> _ACTIVITY_
In full and without alteration, write out the data below.

::: GIVEN DATA

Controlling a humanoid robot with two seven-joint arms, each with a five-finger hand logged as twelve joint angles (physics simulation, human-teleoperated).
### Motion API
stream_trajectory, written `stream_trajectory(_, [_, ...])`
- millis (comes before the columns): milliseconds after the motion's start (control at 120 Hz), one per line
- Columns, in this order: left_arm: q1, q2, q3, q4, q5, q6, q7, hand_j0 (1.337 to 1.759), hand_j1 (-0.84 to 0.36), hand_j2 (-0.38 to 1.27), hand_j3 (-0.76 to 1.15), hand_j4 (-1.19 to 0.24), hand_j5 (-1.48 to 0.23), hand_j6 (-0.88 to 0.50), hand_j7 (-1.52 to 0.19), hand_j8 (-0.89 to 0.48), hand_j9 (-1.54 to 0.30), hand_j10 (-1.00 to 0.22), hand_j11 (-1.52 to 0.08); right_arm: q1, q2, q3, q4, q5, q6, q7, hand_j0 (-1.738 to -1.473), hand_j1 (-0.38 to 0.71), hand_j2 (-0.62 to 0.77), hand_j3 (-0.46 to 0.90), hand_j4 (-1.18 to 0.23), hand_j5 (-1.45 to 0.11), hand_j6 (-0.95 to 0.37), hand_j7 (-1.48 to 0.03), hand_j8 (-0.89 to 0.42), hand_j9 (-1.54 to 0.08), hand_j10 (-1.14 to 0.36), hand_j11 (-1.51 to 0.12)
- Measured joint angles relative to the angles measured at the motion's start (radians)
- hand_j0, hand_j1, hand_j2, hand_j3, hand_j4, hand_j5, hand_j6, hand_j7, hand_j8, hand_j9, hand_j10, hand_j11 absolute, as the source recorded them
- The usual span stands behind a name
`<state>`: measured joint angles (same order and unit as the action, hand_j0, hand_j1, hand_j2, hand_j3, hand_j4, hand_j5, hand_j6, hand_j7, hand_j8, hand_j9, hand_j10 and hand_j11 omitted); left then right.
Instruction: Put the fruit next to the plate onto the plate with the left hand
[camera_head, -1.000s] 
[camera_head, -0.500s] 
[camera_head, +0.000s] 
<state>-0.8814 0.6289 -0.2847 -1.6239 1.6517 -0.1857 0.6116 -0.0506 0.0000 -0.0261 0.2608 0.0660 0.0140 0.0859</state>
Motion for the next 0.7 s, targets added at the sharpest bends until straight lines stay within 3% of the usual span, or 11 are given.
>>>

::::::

> _ANSWER TO THIS PROBLEM_
Controlling a humanoid robot with two seven-joint arms, each with a five-finger hand logged as twelve joint angles (physics simulation, human-teleoperated).
### Motion API
stream_trajectory, written `stream_trajectory(_, [_, ...])`
- millis (comes before the columns): milliseconds after the motion's start (control at 120 Hz), one per line
- Columns, in this order: left_arm: q1, q2, q3, q4, q5, q6, q7, hand_j0 (1.337 to 1.759), hand_j1 (-0.84 to 0.36), hand_j2 (-0.38 to 1.27), hand_j3 (-0.76 to 1.15), hand_j4 (-1.19 to 0.24), hand_j5 (-1.48 to 0.23), hand_j6 (-0.88 to 0.50), hand_j7 (-1.52 to 0.19), hand_j8 (-0.89 to 0.48), hand_j9 (-1.54 to 0.30), hand_j10 (-1.00 to 0.22), hand_j11 (-1.52 to 0.08); right_arm: q1, q2, q3, q4, q5, q6, q7, hand_j0 (-1.738 to -1.473), hand_j1 (-0.38 to 0.71), hand_j2 (-0.62 to 0.77), hand_j3 (-0.46 to 0.90), hand_j4 (-1.18 to 0.23), hand_j5 (-1.45 to 0.11), hand_j6 (-0.95 to 0.37), hand_j7 (-1.48 to 0.03), hand_j8 (-0.89 to 0.42), hand_j9 (-1.54 to 0.08), hand_j10 (-1.14 to 0.36), hand_j11 (-1.51 to 0.12)
- Measured joint angles relative to the angles measured at the motion's start (radians)
- hand_j0, hand_j1, hand_j2, hand_j3, hand_j4, hand_j5, hand_j6, hand_j7, hand_j8, hand_j9, hand_j10, hand_j11 absolute, as the source recorded them
- The usual span stands behind a name
`<state>`: measured joint angles (same order and unit as the action, hand_j0, hand_j1, hand_j2, hand_j3, hand_j4, hand_j5, hand_j6, hand_j7, hand_j8, hand_j9, hand_j10 and hand_j11 omitted); left then right.
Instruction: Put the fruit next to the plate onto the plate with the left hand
[camera_head, -1.000s] 
[camera_head, -0.500s] 
[camera_head, +0.000s] 
<state>-0.8814 0.6289 -0.2847 -1.6239 1.6517 -0.1857 0.6116 -0.0506 0.0000 -0.0261 0.2608 0.0660 0.0140 0.0859</state>
Motion for the next 0.7 s, targets added at the sharpest bends until straight lines stay within 3% of the usual span, or 11 are given.
>>>

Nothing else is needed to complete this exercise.